**Brief**
Lines of the material that include the string "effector" should be returned.

**Recorded information**
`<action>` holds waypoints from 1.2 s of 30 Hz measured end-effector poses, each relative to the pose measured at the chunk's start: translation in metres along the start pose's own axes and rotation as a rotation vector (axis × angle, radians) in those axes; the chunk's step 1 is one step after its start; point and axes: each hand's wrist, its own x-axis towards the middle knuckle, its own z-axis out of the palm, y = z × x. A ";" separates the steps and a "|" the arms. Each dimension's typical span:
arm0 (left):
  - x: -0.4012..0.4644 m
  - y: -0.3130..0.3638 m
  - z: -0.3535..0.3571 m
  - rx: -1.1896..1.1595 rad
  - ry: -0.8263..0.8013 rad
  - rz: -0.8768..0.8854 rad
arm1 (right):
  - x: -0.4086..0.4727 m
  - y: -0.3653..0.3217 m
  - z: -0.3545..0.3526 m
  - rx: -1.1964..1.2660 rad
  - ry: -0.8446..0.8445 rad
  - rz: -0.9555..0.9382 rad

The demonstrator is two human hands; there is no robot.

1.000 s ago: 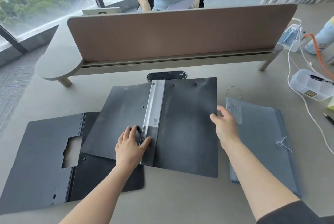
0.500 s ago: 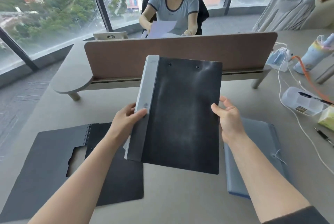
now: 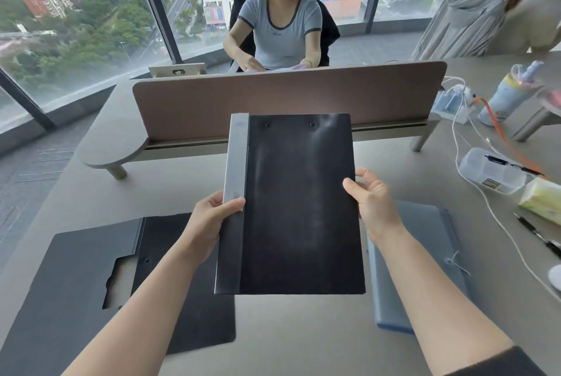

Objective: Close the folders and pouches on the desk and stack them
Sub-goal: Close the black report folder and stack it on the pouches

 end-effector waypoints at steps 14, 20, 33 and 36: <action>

**Result of this task**
`<action>` holds waypoints from 1.2 s of 30 Hz measured end-effector poses, each relative to the pose measured at the chunk's start: translation in metres along the start pose's own axes and rotation as a rotation vector (axis × angle, radians) in those axes; the chunk's step 1 is one step after its start; point and axes: each hand's wrist, its own x-axis towards the middle knuckle, its own z-axis out of the palm, y = z × x. A ";" separates the steps and a "|" the arms. Each dimension's typical span:
 end-effector waypoints at steps 14, 20, 33 and 36: <action>

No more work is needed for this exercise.